The reply must consist of the complete listing, reproduced exactly, with no images included.

## Data block
__________
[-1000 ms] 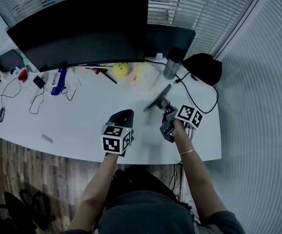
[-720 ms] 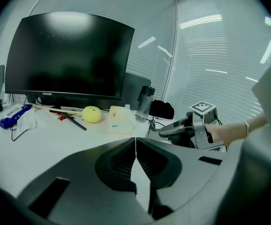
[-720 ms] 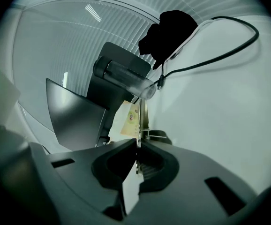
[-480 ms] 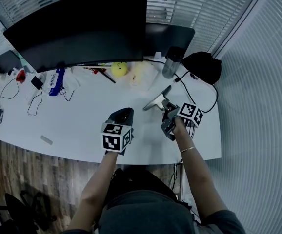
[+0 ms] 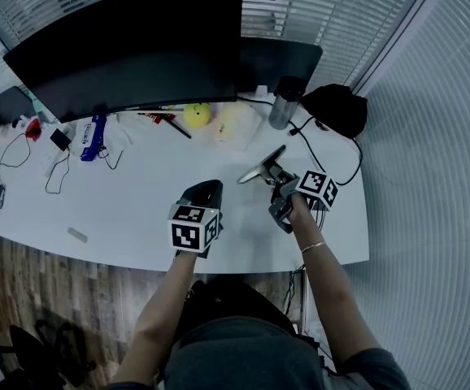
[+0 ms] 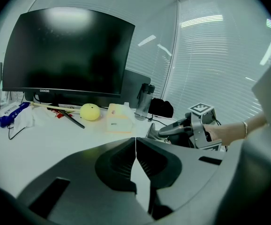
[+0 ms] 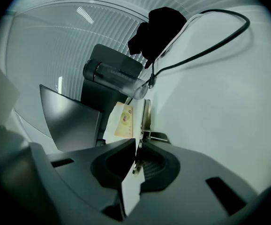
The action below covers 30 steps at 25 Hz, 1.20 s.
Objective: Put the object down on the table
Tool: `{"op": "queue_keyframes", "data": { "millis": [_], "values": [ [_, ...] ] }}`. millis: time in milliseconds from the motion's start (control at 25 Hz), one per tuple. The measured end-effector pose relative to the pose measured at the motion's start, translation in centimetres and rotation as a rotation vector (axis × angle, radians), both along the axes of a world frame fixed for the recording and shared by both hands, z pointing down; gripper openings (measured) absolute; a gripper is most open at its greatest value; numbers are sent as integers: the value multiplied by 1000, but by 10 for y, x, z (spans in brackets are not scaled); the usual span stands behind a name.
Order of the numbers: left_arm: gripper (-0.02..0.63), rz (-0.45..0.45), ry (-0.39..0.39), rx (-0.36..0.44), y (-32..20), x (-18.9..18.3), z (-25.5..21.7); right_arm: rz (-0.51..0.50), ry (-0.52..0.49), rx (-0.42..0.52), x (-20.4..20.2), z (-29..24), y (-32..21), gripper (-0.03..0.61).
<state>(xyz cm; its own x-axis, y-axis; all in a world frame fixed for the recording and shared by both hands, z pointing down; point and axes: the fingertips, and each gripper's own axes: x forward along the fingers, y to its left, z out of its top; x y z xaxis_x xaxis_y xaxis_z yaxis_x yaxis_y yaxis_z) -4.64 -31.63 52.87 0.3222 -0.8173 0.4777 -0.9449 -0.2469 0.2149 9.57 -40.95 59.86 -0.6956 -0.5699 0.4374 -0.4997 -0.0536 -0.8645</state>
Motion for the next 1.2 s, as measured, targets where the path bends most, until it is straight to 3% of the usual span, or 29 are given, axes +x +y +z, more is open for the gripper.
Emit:
{"op": "queue_keyframes", "data": {
  "millis": [1200],
  "values": [
    [25, 25, -5, -5, 5, 9, 1, -2, -49, -9, 6, 3, 14, 93]
  ]
}}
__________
## Task response
[-1000 ms] 
[-720 ms] 
[-720 ms] 
[-480 ms] 
[+0 ms] 
[+0 ms] 
[+0 ms] 
The action below covers 30 steps at 25 Hz, 1.20 s.
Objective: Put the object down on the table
Tool: `{"op": "queue_keyframes", "data": { "millis": [_], "values": [ [_, ...] ] }}`. millis: time in milliseconds from the motion's start (control at 25 Hz), one per tuple. The measured end-effector pose relative to the pose measured at the motion's start, translation in centimetres and rotation as a rotation vector (axis × angle, radians), both along the axes of a world frame fixed for the recording and shared by both hands, z pointing down; gripper openings (measured) absolute; a gripper is most open at its greatest value; numbers are sent as integers: the value multiplied by 1000, but by 10 for y, x, z (spans in brackets are not scaled); the usual span stands behind a name.
Order of the numbers: left_arm: gripper (-0.02..0.63), rz (-0.45..0.45), ry (-0.39..0.39), rx (-0.36..0.44), y (-32..20), x (-18.9..18.3), z (-25.5..21.7); right_arm: rz (-0.51..0.50), ry (-0.52..0.49), rx (-0.42..0.52), x (-20.4..20.2), z (-29..24), y (-32..21), gripper (-0.03..0.61).
<state>(xyz cm; its own x-axis, y-axis; all in a world frame fixed for the recording and shared by both hands, z pointing down; point and axes: the fingertips, and each gripper's own axes: x forward along the fingers, y to its left, z out of its top; x y z xaxis_x xaxis_y xaxis_z yaxis_x yaxis_y yaxis_z) -4.64 -31.63 52.87 0.3222 -0.8173 0.4777 -0.9449 -0.2469 0.2149 9.57 -40.95 59.86 -0.6956 -0.5699 0.4374 -0.4997 -0.0536 -0.8645</state>
Motion for the next 1.2 s, as measured, targets where the path bends most, until it is straight to 3% of the usual span, or 29 are given, axes +x +y +z, more is open for the gripper.
Emit:
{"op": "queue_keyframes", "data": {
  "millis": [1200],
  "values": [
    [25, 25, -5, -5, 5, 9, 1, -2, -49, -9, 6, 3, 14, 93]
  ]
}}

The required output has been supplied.